Look down the entries below and report how many lines hold the string "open"; write nothing else.

• _Supplied entries_
----

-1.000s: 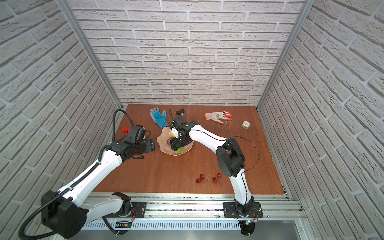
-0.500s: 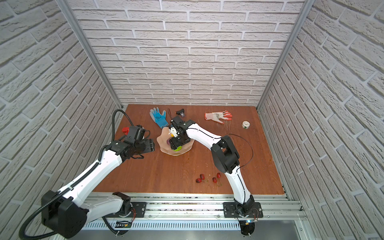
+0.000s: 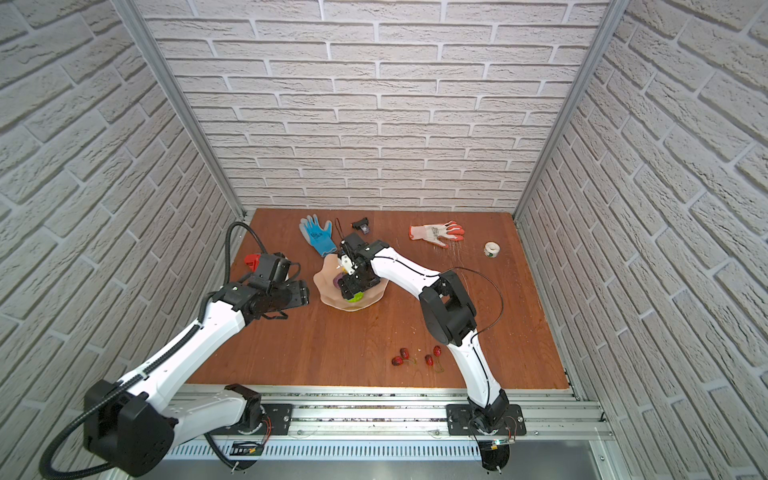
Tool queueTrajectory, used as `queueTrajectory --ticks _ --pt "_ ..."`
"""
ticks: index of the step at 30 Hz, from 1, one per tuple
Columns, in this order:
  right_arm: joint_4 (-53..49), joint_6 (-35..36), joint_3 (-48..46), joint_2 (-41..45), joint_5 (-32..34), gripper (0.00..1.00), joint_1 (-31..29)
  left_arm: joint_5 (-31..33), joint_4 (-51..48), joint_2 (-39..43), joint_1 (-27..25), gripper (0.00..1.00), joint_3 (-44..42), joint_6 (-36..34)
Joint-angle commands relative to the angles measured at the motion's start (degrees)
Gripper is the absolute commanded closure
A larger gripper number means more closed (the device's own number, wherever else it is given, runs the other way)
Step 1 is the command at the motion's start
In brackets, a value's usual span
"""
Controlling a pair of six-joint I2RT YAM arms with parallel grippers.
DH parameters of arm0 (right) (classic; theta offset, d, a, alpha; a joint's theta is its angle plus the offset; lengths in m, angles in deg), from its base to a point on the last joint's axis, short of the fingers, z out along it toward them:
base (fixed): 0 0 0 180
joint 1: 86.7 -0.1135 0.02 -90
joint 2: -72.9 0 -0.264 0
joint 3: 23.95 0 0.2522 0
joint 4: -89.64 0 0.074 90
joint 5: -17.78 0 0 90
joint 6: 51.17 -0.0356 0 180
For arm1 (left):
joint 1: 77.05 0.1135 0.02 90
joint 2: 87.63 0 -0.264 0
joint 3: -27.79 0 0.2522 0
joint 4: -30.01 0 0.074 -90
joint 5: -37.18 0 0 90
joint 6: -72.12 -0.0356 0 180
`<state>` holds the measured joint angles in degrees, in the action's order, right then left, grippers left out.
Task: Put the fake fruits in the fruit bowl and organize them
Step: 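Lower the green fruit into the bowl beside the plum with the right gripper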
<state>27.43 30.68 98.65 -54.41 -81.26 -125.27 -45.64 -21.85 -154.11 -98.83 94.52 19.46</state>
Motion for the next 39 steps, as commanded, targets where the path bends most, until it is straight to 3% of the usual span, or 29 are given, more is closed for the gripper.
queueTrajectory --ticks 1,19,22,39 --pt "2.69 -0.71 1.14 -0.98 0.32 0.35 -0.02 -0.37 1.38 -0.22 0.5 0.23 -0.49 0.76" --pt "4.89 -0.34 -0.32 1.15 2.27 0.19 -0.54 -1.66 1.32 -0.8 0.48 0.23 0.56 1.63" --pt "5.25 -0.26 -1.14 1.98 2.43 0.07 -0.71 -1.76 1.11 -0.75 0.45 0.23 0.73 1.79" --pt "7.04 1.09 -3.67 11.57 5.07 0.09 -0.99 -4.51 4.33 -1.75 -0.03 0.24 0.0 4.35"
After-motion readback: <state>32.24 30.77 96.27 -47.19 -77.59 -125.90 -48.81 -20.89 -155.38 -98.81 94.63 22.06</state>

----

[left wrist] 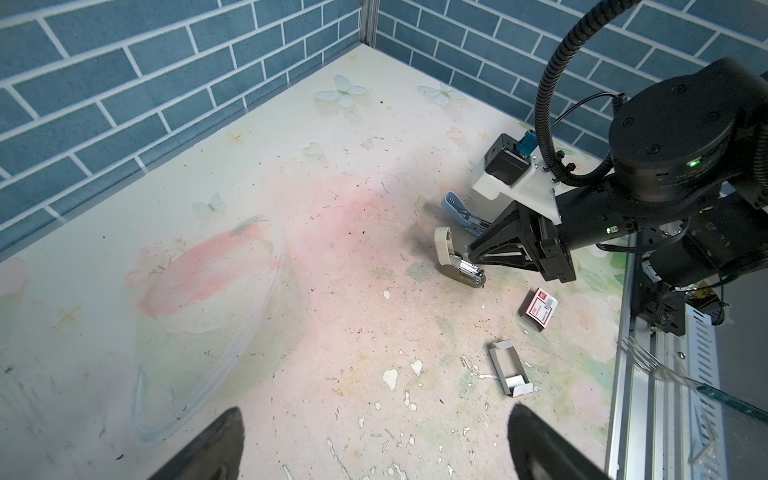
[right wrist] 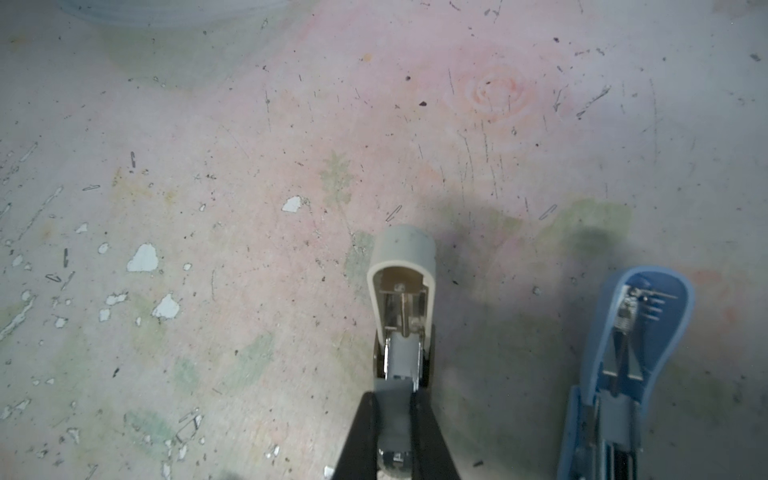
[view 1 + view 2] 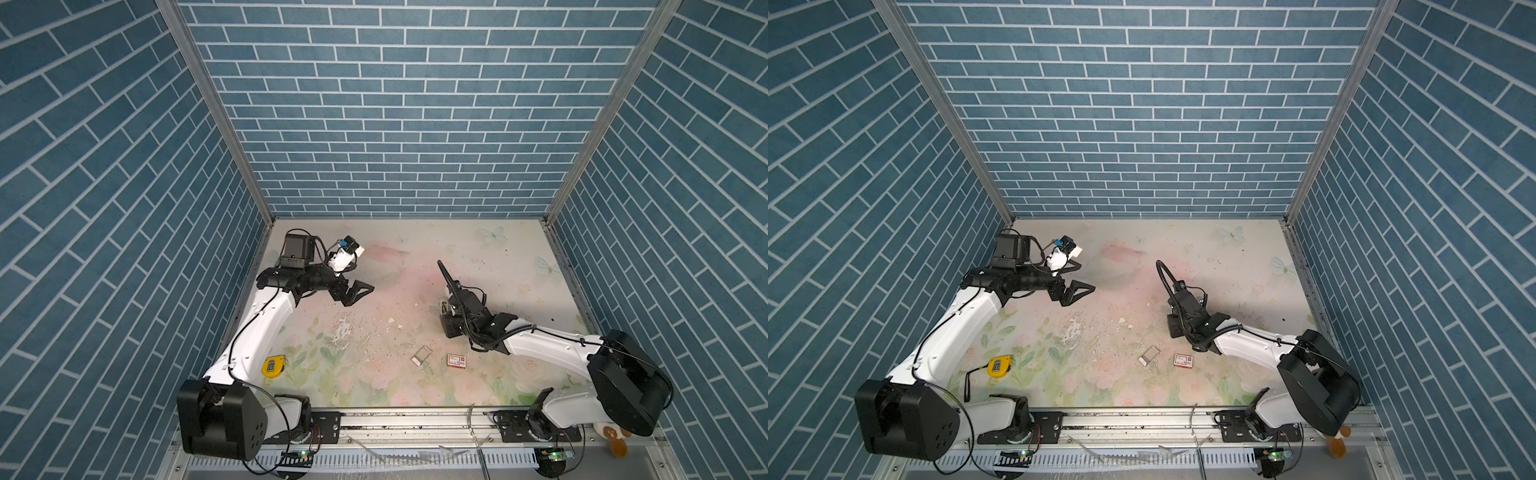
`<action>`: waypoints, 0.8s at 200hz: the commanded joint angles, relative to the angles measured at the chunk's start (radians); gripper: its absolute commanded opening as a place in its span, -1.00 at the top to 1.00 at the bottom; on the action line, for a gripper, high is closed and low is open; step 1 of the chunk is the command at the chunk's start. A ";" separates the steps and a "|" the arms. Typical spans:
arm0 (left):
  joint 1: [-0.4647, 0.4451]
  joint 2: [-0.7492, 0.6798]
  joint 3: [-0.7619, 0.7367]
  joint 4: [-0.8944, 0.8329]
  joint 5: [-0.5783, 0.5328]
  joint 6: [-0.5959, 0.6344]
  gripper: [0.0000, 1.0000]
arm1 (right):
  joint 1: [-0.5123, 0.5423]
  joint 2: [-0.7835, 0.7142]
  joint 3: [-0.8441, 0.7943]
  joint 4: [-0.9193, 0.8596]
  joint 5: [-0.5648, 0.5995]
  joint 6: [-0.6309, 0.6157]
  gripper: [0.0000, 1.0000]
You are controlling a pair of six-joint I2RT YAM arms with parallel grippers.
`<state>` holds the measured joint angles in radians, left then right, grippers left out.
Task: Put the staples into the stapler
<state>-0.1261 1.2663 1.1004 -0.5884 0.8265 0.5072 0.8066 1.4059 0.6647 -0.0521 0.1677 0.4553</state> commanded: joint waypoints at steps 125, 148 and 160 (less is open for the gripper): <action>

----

• _Completed exercise_
2